▶ _Problem_:
Only these lines of the data below are wanted: the one with "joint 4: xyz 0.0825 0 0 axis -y", the one with "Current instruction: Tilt", and any lines between them, each repeated exactly.

▶ _Supplied data_:
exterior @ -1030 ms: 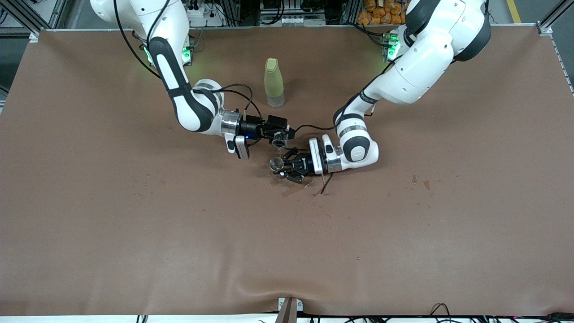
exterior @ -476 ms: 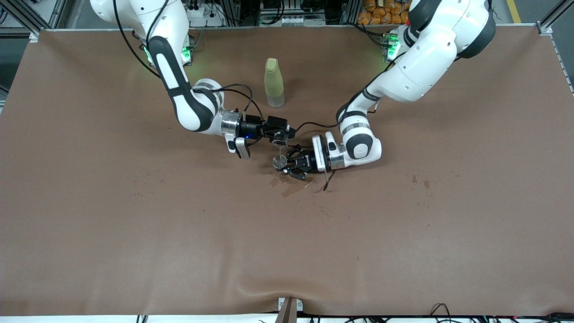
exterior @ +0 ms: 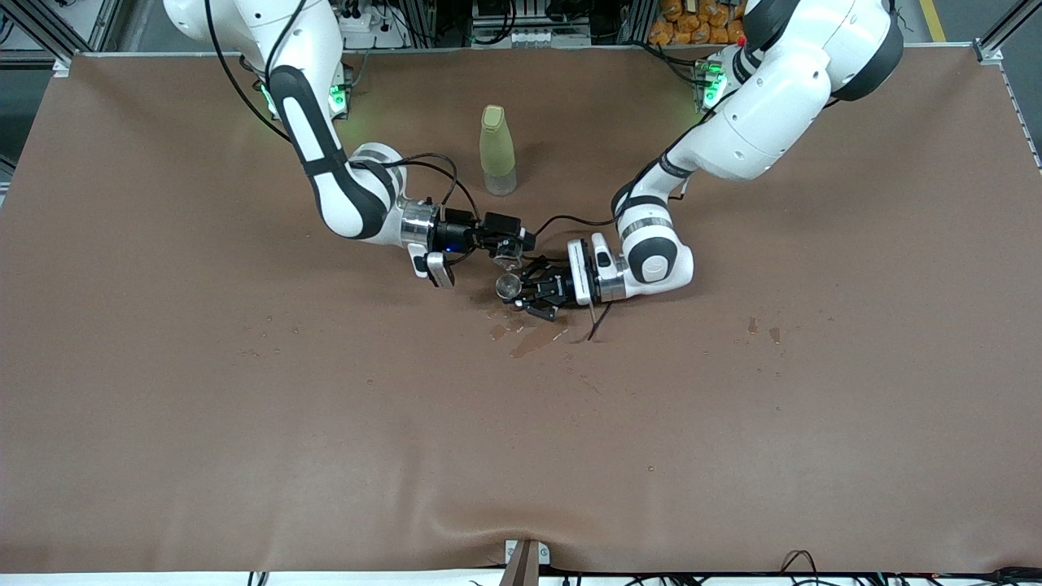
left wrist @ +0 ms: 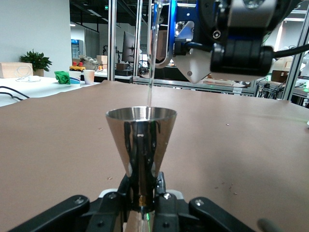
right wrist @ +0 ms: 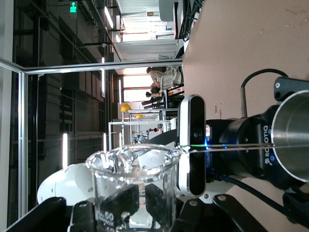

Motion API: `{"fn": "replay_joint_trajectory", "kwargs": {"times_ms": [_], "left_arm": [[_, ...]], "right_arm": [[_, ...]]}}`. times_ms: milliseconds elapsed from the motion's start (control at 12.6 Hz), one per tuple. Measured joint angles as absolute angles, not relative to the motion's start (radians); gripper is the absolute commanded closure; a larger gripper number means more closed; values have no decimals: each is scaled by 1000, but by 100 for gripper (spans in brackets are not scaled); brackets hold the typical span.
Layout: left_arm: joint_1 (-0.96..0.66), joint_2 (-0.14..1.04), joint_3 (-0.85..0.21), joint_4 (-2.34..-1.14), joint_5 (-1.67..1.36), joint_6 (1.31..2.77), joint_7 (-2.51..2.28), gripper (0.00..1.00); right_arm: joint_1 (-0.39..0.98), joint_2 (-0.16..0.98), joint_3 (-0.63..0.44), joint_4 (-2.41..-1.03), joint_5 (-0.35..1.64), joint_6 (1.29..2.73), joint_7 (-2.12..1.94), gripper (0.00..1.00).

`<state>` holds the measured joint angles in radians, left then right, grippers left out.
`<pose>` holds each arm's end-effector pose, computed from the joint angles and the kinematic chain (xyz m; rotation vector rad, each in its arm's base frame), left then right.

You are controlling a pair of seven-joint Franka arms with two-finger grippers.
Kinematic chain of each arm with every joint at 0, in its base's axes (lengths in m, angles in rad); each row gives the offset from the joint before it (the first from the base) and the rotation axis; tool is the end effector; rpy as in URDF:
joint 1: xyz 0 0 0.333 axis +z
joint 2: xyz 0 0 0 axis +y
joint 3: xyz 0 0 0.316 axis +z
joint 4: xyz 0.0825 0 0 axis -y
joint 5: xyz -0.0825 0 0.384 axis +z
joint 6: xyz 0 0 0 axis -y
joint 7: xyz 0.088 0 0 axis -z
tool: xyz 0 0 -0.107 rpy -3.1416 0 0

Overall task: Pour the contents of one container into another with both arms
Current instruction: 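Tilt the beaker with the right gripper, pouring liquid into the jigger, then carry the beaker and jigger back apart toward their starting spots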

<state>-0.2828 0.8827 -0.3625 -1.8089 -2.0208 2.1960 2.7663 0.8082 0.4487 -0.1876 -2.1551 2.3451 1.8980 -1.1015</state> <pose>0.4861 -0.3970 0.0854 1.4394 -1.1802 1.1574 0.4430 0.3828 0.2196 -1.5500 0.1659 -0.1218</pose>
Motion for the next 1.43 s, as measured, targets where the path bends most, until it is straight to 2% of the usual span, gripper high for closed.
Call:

▶ _Written solution_:
joint 4: xyz 0.0825 0 0 axis -y
joint 5: xyz -0.0825 0 0.384 axis +z
joint 6: xyz 0 0 0 axis -y
joint 7: xyz 0.088 0 0 axis -z
tool: xyz 0 0 -0.107 rpy -3.1416 0 0

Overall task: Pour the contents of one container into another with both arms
Current instruction: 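Tilt the beaker with the right gripper, pouring liquid into the jigger, then carry the beaker and jigger back apart toward their starting spots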

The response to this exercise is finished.